BALFUA: ‘The Slollaleia’ is a large screen-based installation combining 3D, world-building, and a bit of AI. It is a piece of lore from the ‘Sayssiworld’, which is my world-building project. The artwork shows a machine with a screen, into which the artwork’s characters put tokens to display a ‘Slolla’: these Slollas are different creatures that inhabit the Sayssiworld. I think about and create Slollas in different ways. Some of them are abstract shapes and some are anthropomorphic.
What are the most important tools that you use for creating your art?
BALFUA: I don’t have a set of the most important tools. I like to work with 3D a lot. I use Blender for 3D, Unity and Unreal for video game software and anything interactive, as well as Photoshop, drawing, painting, and traditional drafting skills. I’m generally trying to get my hands on as many tools as possible. It’s not so much about the tool for me as the output.
Sometimes I make stuff with AI knowing that I’m just going to use it as testing. I’ll use AI if I’m modelling a creature and I’m interested in exploring some skin textures for it. I use it to ideate and create a bunch of different weird skin textures, just for inspiration. Then I’ll take them into VR and use those inspirations to model.
Sometimes I’m just using AI video, like for some of the characters in ‘the Slollaleia’. I was really excited to try to make generative video that was trained off my own renders so that it would look like my 3D. AI lets me create a lot of bioluminescent textures, or super detailed forests that would just crash my computer if I had all those 3D plants in my Blender scene. With AI I get this realism and beauty out of it that I wouldn’t be able to get on my own.

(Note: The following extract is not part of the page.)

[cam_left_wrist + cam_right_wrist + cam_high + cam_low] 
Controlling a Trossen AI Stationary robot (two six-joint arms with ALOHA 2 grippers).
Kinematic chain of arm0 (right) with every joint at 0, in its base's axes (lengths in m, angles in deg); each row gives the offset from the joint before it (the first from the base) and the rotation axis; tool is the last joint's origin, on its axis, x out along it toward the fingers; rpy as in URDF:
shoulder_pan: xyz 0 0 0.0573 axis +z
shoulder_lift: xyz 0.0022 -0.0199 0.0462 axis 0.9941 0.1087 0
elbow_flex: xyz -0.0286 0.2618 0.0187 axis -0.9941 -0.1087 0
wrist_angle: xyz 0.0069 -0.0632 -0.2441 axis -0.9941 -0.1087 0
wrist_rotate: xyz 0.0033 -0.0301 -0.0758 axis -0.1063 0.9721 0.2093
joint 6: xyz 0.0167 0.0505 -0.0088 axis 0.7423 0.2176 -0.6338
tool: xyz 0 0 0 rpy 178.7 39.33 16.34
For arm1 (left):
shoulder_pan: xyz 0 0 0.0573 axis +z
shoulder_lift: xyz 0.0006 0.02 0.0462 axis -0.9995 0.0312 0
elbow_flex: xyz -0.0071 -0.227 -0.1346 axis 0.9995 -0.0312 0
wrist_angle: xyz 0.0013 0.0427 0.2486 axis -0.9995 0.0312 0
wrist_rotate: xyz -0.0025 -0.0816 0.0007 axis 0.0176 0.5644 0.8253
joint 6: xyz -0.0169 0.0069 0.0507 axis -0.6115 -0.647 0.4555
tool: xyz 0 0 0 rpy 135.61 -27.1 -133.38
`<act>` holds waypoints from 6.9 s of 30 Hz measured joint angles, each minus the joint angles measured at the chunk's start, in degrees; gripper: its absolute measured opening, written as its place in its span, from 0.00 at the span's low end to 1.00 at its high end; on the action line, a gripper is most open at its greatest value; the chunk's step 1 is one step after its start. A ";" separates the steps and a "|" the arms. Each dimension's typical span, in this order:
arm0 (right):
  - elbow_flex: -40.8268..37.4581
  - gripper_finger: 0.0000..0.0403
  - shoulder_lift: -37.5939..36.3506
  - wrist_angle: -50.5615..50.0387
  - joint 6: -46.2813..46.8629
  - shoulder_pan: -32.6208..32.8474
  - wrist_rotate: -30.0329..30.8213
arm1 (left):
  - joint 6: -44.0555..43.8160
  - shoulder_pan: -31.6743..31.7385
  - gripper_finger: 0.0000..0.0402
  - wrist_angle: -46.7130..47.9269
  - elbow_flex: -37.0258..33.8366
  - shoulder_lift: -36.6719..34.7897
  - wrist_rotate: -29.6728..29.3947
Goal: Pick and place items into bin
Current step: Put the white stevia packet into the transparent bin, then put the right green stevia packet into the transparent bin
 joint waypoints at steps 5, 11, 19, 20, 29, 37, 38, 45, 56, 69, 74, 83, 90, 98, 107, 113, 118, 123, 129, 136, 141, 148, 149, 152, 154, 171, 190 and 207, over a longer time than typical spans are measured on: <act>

There are a lot of emerging narratives that talk about the idea that AI takes agency away from the artist. What would you say your role is as an artist when working with AI, and what’s the role of AI in your work?
BALFUA: I would argue that it takes more agency away from you than something like Photoshop, but it gives back just as much. The reason I use it is because I can make stuff with AI that I could never make rendering. There are all these textures and so much stuff that I would have to be way more skilled to do. My favourite AI artists can make work using AI that really looks like their work and feels like their work. Even if it doesn’t, it has some soul and something cool in it that breaks it outside of this territory, which feels like the aesthetic of where the AI model got all of its data.

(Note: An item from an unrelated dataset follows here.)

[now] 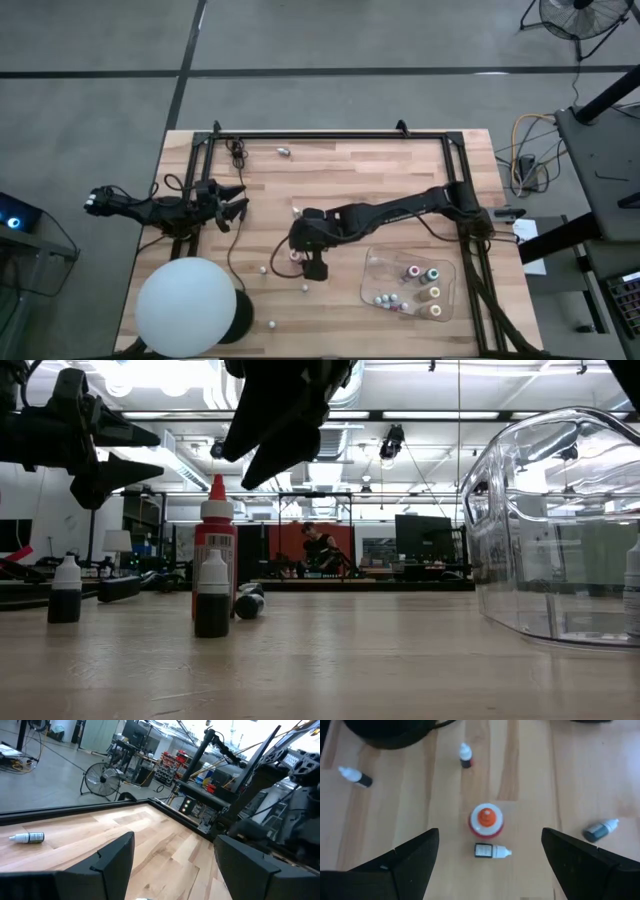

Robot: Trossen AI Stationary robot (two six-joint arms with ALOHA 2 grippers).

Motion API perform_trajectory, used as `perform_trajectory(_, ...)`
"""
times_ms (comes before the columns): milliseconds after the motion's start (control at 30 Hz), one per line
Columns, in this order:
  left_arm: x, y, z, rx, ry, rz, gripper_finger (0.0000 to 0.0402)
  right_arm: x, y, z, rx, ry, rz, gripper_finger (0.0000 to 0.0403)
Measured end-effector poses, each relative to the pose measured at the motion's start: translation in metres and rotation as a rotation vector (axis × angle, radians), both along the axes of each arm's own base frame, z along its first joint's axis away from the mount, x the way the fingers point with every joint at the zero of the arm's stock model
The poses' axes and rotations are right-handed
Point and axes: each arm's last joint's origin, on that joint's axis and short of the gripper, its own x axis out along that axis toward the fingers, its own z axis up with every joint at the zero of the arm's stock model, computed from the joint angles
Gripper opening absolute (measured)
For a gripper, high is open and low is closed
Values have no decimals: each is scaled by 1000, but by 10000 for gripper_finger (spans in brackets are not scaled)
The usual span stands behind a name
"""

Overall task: Pick & Place food coloring
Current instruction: Put the orange food color into the transparent bin

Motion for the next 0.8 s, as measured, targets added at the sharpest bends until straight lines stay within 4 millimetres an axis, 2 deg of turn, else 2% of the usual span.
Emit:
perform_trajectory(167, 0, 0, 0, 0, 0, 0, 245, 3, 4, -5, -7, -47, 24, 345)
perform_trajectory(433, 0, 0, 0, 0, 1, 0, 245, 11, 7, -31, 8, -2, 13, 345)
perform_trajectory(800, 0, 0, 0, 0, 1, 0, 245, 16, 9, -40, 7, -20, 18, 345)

For example, Midjourney pulls from giant resources like DeviantArt, which is open source. It’s where Midjourney has pulled most of its stuff from, so you can see just this DeviantArt feeling this style in Midjourney now. For people to get around that and make something really interesting is a fun, exciting challenge on its own.

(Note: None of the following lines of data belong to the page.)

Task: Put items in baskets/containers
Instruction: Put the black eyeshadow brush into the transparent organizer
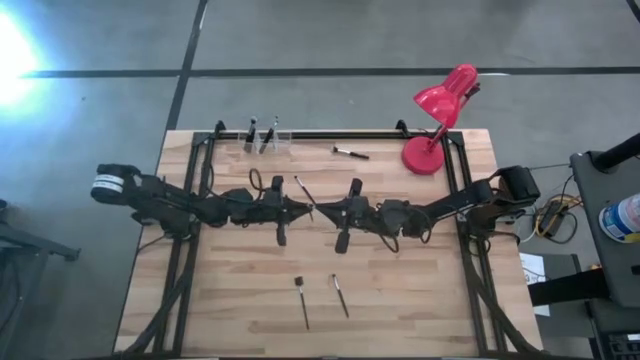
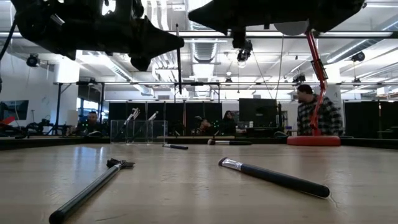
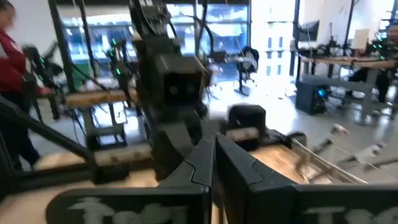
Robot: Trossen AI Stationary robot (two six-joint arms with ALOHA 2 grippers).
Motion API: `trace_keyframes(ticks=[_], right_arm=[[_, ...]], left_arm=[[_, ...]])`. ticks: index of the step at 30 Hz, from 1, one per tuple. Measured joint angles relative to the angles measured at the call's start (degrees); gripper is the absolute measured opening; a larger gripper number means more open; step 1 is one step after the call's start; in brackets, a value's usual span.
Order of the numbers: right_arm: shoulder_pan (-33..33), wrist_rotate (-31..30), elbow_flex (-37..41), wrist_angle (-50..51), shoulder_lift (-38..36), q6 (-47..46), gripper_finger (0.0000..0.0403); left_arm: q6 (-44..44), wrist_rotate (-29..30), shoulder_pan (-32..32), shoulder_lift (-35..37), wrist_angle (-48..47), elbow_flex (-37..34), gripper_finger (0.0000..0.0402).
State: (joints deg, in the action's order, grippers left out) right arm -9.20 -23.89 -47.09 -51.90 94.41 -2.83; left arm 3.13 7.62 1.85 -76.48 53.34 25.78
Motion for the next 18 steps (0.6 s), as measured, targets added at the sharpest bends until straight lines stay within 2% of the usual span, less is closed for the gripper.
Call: trace_keyframes(ticks=[4,8,13,18], right_arm=[[0.1,0.4,2.1,9.3,-4.1,0.8,0.0013],[0.1,6.8,4.7,15.0,-7.1,3.9,0.0012],[0.1,8.1,11.0,14.6,-8.9,4.3,0.0009],[0.1,8.1,18.6,5.2,-9.0,3.6,0.0008]], left_arm=[[0.1,0.0,-0.3,1.3,-1.1,-0.3,0.0009],[0.2,0.0,-1.1,2.8,-2.7,-0.8,0.0009],[0.1,3.8,-3.3,5.3,-7.6,-0.7,0.0009],[0.1,7.9,-9.2,9.5,-14.0,-0.7,0.0009]])
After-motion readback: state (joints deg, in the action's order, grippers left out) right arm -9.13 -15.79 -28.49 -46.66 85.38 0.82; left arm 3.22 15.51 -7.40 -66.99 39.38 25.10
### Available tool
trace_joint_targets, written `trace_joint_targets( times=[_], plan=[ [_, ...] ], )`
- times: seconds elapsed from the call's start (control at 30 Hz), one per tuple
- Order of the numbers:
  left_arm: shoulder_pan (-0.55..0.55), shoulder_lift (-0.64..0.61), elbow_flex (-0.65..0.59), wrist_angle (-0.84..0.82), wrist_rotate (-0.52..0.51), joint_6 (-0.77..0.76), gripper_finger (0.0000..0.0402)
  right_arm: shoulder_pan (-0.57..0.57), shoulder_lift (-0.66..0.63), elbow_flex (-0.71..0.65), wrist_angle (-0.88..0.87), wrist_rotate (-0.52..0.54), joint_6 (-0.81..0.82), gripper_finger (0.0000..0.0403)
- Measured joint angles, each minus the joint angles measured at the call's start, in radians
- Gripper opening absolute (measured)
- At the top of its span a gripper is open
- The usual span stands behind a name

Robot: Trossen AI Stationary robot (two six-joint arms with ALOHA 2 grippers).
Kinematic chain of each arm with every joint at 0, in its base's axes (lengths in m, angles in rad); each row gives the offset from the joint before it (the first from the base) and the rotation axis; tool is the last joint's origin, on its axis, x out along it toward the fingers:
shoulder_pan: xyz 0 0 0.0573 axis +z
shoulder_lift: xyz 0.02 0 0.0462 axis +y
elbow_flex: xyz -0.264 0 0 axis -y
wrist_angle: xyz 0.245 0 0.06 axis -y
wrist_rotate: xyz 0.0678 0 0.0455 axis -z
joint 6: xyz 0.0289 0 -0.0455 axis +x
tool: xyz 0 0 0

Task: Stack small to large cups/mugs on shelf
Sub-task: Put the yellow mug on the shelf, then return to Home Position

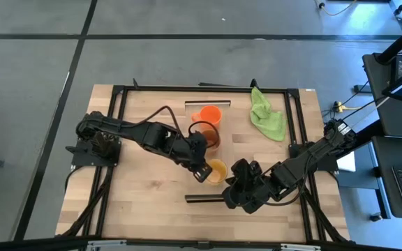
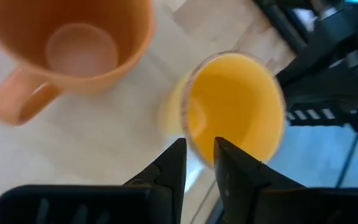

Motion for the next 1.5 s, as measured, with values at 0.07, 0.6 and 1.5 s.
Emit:
trace_joint_targets(
  times=[0.07,0.6,1.5],
  plan=[
    [0.0,0.0,0.0,-0.033,-0.003,-0.001,0.0075,0.0,0.0,0.0,-0.007,0.0,0.0,0.0],
    [-0.005,0.001,0.0,-0.157,-0.041,-0.008,0.0074,-0.023,0.0,0.0,-0.035,0.036,-0.041,0.0],
    [-0.018,0.002,0.0,-0.157,-0.106,0.044,0.0074,-0.025,0.0,0.0,-0.003,-0.033,-0.062,0.0009]
  ],
)
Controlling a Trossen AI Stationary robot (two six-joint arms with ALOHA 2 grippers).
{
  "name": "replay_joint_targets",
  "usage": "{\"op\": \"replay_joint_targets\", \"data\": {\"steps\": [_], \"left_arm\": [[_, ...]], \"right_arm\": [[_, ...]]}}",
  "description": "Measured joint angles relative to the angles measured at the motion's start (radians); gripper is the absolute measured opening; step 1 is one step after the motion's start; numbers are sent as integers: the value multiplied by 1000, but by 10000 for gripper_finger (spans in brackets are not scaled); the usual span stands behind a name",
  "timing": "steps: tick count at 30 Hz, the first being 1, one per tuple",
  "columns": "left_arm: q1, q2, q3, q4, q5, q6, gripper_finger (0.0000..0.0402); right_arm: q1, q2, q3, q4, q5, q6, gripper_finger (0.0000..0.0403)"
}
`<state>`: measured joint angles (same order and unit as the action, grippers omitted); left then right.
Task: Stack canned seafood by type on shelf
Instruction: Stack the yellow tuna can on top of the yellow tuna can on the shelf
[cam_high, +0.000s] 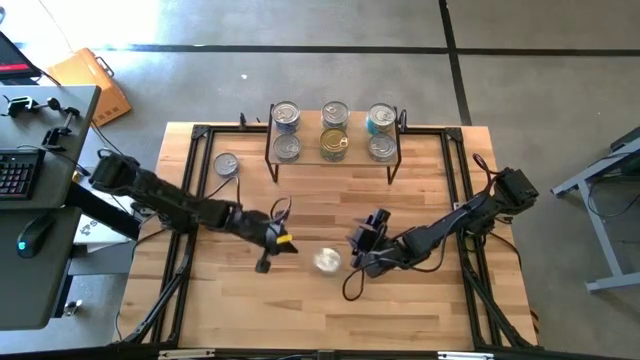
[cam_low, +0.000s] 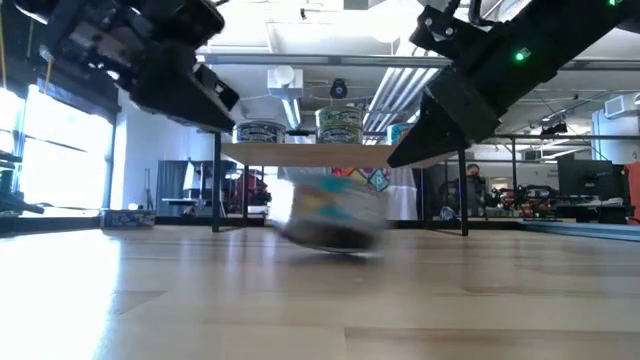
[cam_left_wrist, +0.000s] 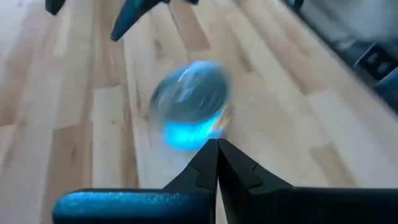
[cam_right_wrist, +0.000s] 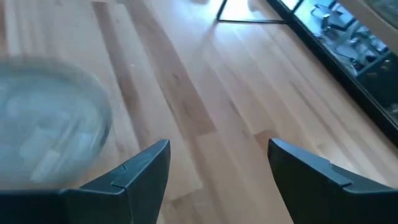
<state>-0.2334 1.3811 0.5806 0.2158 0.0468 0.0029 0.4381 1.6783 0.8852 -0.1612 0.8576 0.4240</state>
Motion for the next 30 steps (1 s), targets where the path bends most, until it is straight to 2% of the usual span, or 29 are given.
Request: {"op": "replay_joint_targets", "data": {"steps": [4, 7, 9, 15, 19, 22, 24, 25, 30], "left_arm": [[-51, 0, 0, -23, -120, 45, 0], [-59, 4, 0, -12, -134, 52, 0], [-58, 6, 0, -8, -134, 53, 0], [-55, 54, 0, 78, -135, 83, 0], [-52, 126, 1, 179, -106, 137, 0], [-41, 186, 6, 266, -84, 142, 0], [-31, 221, 20, 302, -84, 147, 0], [-24, 241, 30, 311, -84, 154, 0], [-7, 307, 98, 306, -84, 177, 0]], "right_arm": [[0, 17, 0, 73, -78, -102, 263], [0, 30, 0, 116, -285, -282, 263], [7, 27, 0, 103, -385, -338, 263], [67, -71, 6, -80, -460, -204, 263], [109, -116, -3, -150, -633, -27, 263], [135, -106, -43, -150, -698, 69, 263], [147, -93, -73, -150, -681, 100, 263], [148, -92, -83, -139, -635, 99, 263], [70, -92, -132, -25, -288, -21, 263]]}}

In terms of ethics, I believe if you’re just stealing somebody’s style, that’s obviously a bite, but I don’t see general interaction with Midjourney in that way – or with any other AI software that can show you images that you want to see. There’s definitely a range of ways to use it, like there is with everything else in the world. Many gross ways, and many cool ways, and many ways that are not so black and white.
Do you have a specific idea of what you want to create before you start, or do you give the tools you’re working with a lot of creative agency?
BALFUA: Not really. I approach it the same way I approach drawing, which was my first medium. I don’t necessarily have an idea, I just put the pen down and start. That’s why a lot of my drawings look abstract but eventually take shape. Sometimes I’ll have an idea and then try to put it down faithfully, but that’s much more rare than just starting and seeing what comes out. I do the same thing for music and pretty much everything else, even 3D.
How do you make sure to still keep your style?
BALFUA: I can’t help but have it look a particular way. The things I like to see are not explicit, but they are specific. I don’t know what I’m looking for, but I know what I like. That sensibility builds up over time, and a lot of exploration and seeing what works and what doesn’t work is what created the lore. Many characters and silly places that these characters are from are based on sketches or experiments that made my friends laugh or that I thought looked cool and that I used in multiple ways over time.
Why did you create the Sayssiworld?
BALFUA: I was always really inspired by world-building like Tolkien, and I was a super big nerd for fantasy. It was inspiring to me, and I really wanted my own – something that I could imagine forever and get deeper and deeper into. I liked the idea of building my own language and making the grammar; I’m not nearly as researched as Tolkien in that way, but it’s still fun for me to do.
I’ve always been creating the Sayssiworld. You can clearly see a link from the drawings that I was making when I was like six or seven. I could place those characters that I used to draw into the Sayssiworld, and it wouldn’t feel dissonant. When I was in college, I started doing some drawings, and I remember writing the word ‘Slolla’, just doing it stylishly because I liked the letters and that kind of stuck. I started calling the abstract shapes ‘Slollas’ and then ‘Sayssi’ came the same way.
I used to do graffiti. ‘Slolla’, ‘Sayssi’, are made-up names that have to do both with my interest in language and with the history of graffiti: picking tag names and seeing what looks good, what sounds good, and what works. I had tagged the word ‘Sayssi’ in high school a few times so it existed already, and then there were ‘Slollas’, and ‘babas’, and ‘jinxes’, and all these different ones. Eventually, I decided that these would all be characters and that they would live in Sayssiworld.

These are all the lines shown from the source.